Imerso por até 18 horas por dia nas pesquisas, ele diz sentir que vive o passado como se fosse o presente e dar vida a pessoas que já morreram há séculos. Chega até a sonhar com os personagens.

Pesquisador e historiador Urano Andrade
Pesquisador e historiador Urano Andrade Crédito: Savio Roiz/Divulgação

“São histórias de vida contadas através desses documentos. Quero narrá-las e preservá-las para que não se percam”, diz. As histórias são fortes e, apesar da empolgação a cada nova descoberta, diversos trechos das cartas são de arrepiar.

As cartas

Enquanto no campo “observação” é possível encontrar a frase “já velha” como justificativa usada para a concessão de algumas alforrias de mulheres, no campo “idade” é possível notar que muitos dos escravizados que ganharam liberdade por essas cartas eram crianças, incluindo casos de bebês de apenas um mês.

Urano explica que é podem ser filhos de escravizados da cidade, que, diferente dos do campo, conseguiam, por vezes, trabalhar e ganhar dinheiro para comprar a liberdade dos filhos. “Mas também são crianças fruto das relações entre as mulheres escravizadas e os seus senhores, como podemos encontrar como justificativa escrita em algumas cartas”, acrescenta.

Uma das histórias narradas que mais marca Urano é a de Anacleta Maria do Rosário. Já liberta, ela encontrou uma de suas filhas, que havia ficado no continente africano, sendo vendida por um homem chamado José Antônio da Costa. Anacleta comprou a filha por 190 mil réis, a mandou batizar com o nome Felicidade e foi a um cartório, sem saber ler ou escrever, pedir que alguém redigisse para ela a carta que concedia a liberdade à filha. Toda a história é narrada na carta que pode ser lida neste link.

Os documentos costumavam ser assinados pelos donos dos escravizados e, então, levados aos cartórios para registro. Era uma forma de buscar uma garantia de que não fossem reescravizados. “Mas sabemos que a conquista da carta não significava, necessariamente, a conquista da alforria”, pondera Urano.

Os preços

Os valores pagos pelas alforrias registrados no banco de dados vão de 20 mil a 600 mil réis. Urano diz que, quanto mais novos e mais hábeis, mais caros. Tudo era negociado entre escravizado e dono e seguia as regras do mercado, conforme oferta e demanda.

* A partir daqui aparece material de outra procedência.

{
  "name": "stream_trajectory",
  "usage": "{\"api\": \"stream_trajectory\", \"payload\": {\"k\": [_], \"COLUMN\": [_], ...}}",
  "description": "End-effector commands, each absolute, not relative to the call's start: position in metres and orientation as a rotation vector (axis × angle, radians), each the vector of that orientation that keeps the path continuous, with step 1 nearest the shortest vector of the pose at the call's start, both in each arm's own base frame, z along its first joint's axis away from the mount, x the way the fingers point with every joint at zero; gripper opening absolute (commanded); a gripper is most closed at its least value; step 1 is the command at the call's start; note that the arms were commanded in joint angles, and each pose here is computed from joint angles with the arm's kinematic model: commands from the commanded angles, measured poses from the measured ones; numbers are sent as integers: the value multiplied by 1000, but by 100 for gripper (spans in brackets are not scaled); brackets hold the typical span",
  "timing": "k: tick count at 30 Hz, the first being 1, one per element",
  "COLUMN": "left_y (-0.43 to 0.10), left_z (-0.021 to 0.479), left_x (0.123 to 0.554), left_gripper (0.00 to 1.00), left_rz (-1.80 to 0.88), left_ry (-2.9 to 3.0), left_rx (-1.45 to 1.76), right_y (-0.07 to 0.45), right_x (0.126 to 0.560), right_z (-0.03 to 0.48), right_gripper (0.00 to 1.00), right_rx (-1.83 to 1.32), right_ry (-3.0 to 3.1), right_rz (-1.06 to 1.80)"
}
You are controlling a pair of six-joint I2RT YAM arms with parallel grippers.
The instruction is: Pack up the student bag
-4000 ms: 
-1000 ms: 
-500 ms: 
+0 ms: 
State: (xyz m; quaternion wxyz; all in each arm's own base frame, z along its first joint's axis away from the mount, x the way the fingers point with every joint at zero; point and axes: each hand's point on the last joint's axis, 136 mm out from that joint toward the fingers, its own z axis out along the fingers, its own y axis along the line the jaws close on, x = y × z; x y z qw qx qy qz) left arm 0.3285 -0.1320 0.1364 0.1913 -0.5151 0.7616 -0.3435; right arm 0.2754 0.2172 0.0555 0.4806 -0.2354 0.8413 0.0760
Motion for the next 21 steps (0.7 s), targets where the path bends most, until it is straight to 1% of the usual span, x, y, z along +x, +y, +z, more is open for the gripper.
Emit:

Em 335 cartas, a alforria foi concedida porque o escravizado comprou outro para entregar a seu senhor em troca da própria liberdade. “Era comum que recepcionassem recém-chegados da África para treiná-los e, então, vendê-los a seus senhores porque estes eram os mais caros”, explica Urano.

“Uma das cartas conta que um homem, já liberto, ingressou no ramo de tráfico de escravizados e, ao ir ao continente africano e comprar um homem e uma mulher, deparou-se com um de seus irmãos. O ex-escravizado, então, comprou seu irmão em troca do casal”, acrescenta o pesquisador.

As imagens digitalizadas dos livros de notas encontrados no Arquivo Público do Estado da Bahia, com os registros desde 1664, podem ser consultadas no site do Endangered Archives Programme, mantido pela Biblioteca Britânica. Já o banco de dados organizado em uma tabela, que contém as cartas de alforria de 1800 a 1850, pode ser acessado no Journal of Slavery and Data Preservation Dataverse, com acesso público disponível no repositório de pesquisas acadêmicas da Universidade Harvard, nos Estados Unidos.